I found the above graphic on a random church's website. The clear implication is that their church needs small groups in order to do life together because "We can't do life alone." Another (I'm sure unintended) implication is that their other church activities do not involve doing life together.
It is a sad thing that so many churches in our country feel the need for small groups. The reality is that small groups shouldn't have to exist. When a church gathers, mutual edification and fellowship should automatically occur. However, churches that express the need for small groups are admitting - albeit inadvertently - that their worship services, for example, do not foster community.
When any church comes together, it ought to feel like a family gathering. Assuming that you had a nice Thanksgiving Day with family, that is how a church get together should be. You hang out, talk a lot, eat a bunch, discuss life, and maybe even watch some football (especially if an awesome team like my Buffalo Bills is playing). Christ's body comes together for the very purpose of the mutual upbuilding of the body.

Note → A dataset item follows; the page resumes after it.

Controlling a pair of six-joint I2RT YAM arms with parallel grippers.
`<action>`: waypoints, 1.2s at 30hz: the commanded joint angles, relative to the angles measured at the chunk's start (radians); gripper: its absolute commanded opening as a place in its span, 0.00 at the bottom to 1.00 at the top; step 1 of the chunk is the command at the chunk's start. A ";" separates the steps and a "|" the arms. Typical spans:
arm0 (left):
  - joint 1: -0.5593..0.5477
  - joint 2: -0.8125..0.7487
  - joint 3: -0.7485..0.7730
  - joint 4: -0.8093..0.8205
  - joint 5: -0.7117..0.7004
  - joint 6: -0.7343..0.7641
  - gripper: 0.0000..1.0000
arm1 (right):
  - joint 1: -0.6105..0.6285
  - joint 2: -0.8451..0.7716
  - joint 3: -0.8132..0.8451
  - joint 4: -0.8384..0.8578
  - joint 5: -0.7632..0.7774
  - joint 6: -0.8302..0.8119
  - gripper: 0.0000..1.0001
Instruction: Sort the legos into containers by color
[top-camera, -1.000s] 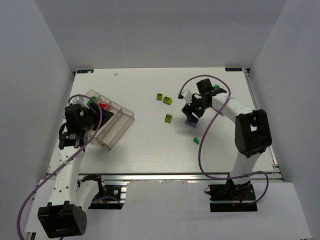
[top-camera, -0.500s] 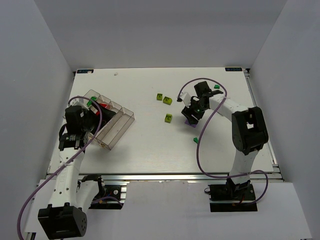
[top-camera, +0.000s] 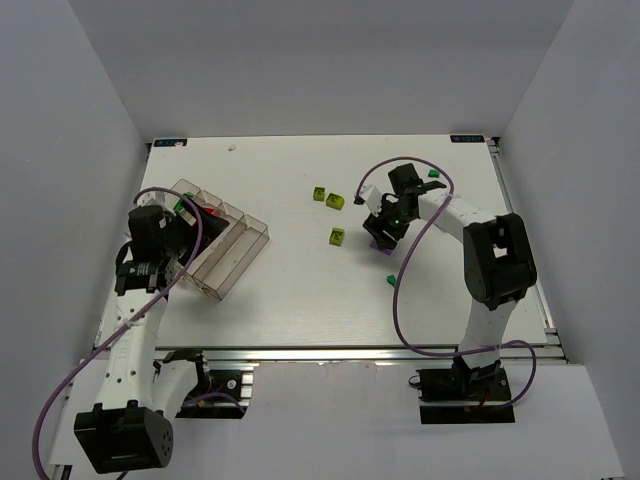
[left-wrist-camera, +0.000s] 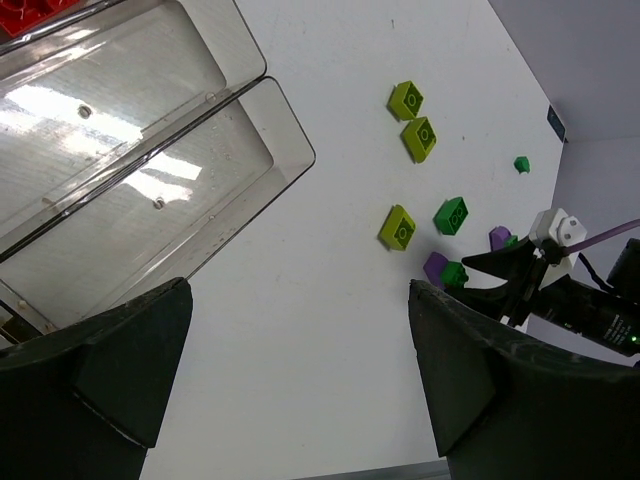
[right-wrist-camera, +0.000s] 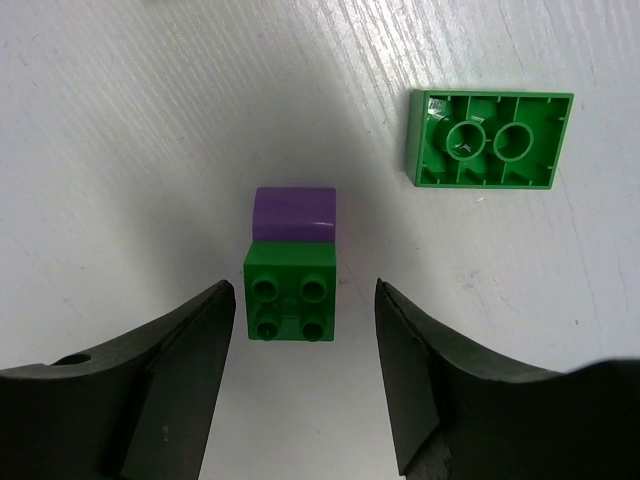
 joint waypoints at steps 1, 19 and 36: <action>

In the context of church gatherings, the Apostle Paul writes, "What then, brothers? When you come together, each one has a hymn, a lesson, a revelation, a tongue, or an interpretation. Let all things be done for building up" (I Cor. 14:26).
Paul also says the following, "Rather, speaking the truth in love, we are to grow up in every way into him who is the head, into Christ, from whom the whole body, joined and held together by every joint with which it is equipped, when each part is working properly, makes the body grow so that it builds itself up in love" (Eph. 4:15-16).
Mutual edification is not some by-product of church meetings. It is the primary purpose of those meetings!
Small groups should not be needed because every church activity ought to be doing life together. That's how mutual edification occurs. If that's not happening, then those other activities should be quickly jettisoned.
Large churches embrace small groups (or "Life Groups" or whatever else they are called these days) because their large worship service/ceremonies do not bring about mutual edification. It's that simple.
When we follow the pattern for church life that God has given to us in the Bible, then there's no need for small groups. This is because the small setting, with meetings ideally occurring in homes, naturally leads to mutual edification and healthy body life.